Up From The Ground
November 15, 2019October 4th - October 19th, 2019
works by Lucas Thomas
We inhabit space not only physically, but also emotionally and spiritually, and thus it is worth exploring the poetry of form from a place that is neither and both architecture and art.
Lucas Thomas’s practice benefits from the freedom to experiment that is inherent to the discipline of art while being informed by his interests in architecture. Form is a language of abstraction inherent in both the disciplines of architecture and sculpture. As such, it is not apparent why these disciplines should be regarded as so distinct. Thomas’s sculptures can be regarded as separate art objects, but in their relationship to architecture they might also be seen as operating in relation to one another, transforming the gallery into a scaled down city. His freedom to control the context of the gallery to play with concepts of scale and Urbanism.
Simultaneously, painting is here placed in dialogue with sculpture, as Thomas’s paintings are used to ideate in a way specific to a medium that is not bound by the necessity to respond to gravity. Without the need to build self-supporting structures, Thomas’s paintings can more intuitively chronicle the thoughts of the artist.

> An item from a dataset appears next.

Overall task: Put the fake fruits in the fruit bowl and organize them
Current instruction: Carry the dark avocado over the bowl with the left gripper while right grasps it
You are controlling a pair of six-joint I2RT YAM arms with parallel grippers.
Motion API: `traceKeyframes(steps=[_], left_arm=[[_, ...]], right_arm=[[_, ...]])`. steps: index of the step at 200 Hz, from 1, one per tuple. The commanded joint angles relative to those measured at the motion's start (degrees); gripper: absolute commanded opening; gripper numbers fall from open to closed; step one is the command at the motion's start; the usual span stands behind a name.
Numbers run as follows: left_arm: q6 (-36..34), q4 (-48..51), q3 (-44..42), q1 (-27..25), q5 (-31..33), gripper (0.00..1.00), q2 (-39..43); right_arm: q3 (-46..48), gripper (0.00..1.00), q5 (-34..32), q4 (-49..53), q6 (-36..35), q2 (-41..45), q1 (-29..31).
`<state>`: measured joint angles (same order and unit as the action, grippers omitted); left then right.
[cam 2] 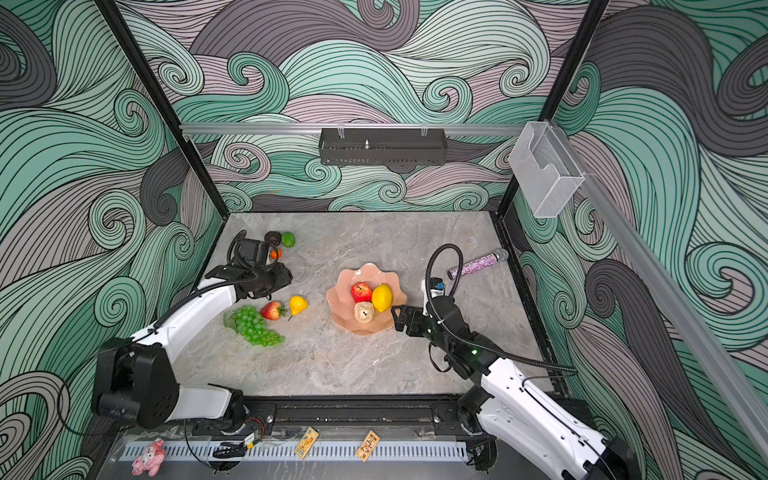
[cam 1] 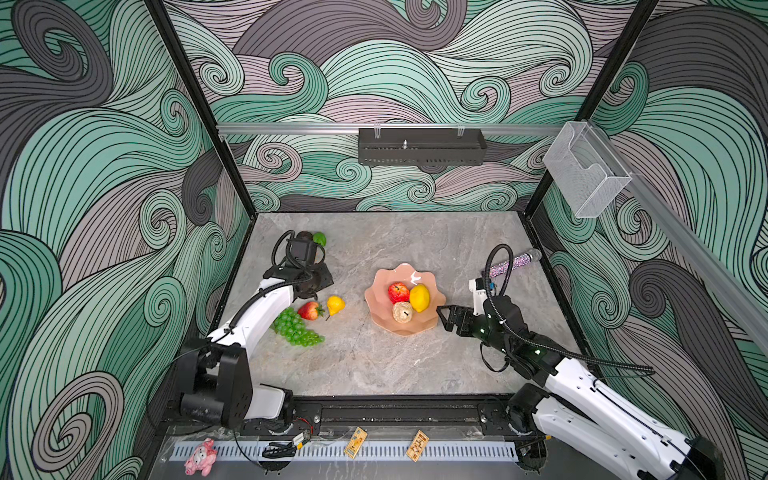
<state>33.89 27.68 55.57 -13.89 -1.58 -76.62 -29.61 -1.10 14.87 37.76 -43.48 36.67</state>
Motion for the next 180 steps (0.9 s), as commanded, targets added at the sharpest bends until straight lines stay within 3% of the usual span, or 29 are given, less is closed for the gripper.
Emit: traceKeyframes(steps=[1,42,116,180], left_arm=[[-5.52,-5.73,-0.42,-5.49,-0.44,0.51,3.46],[-13.33,-15.13,-1.15,-15.94,-3.51,0.5,5.09],[-27.26,-27.4,-0.51,-30.13,-8.56,0.49,-0.5],[-35.16,-29.14,1.81,-36.99,-8.33,0.5,-4.46]], right_arm=[[-2.98,0.93,-0.33,-0.09,1.33,0.46,-0.23],[-6.15,0.92,0.99,-0.2,3.16,-0.79,-0.26],[-9.16,0.91,6.25,-2.76,8.33,0.0,-0.19],[-8.37,0.9,10.99,-6.17,15.57,-1.56,-0.19]])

Thomas also employs strategies to incorporate found objects, allowing their forms to serve as a call to which his structures respond. In this way, he frames them so that their previous implications are shed and their formal potential is revealed. Working with found objects also helps Thomas relinquish the absolute control of the individual artist, making him receptive to the suggestiveness of the given. Though his architectural approach implies the control implicated in careful design, this receptivity is an openness to allowing the spiritual to influence Thomas’s practice. Like composer John Cage, design and randomness are not treated as opposites, but work together to produce results unforeseen by the artist. And like artist Robert Irwin, something that at first registers as controlled is actually working to evoke a spiritual experience.
These opposites of the designer’s impulse and the natural impulse can be balanced. The elements at play are these: awareness, openness, and response. It is our hope that these objects will present themselves to you, in their mute presence, so that you too might be engaged in Thomas’s experiments.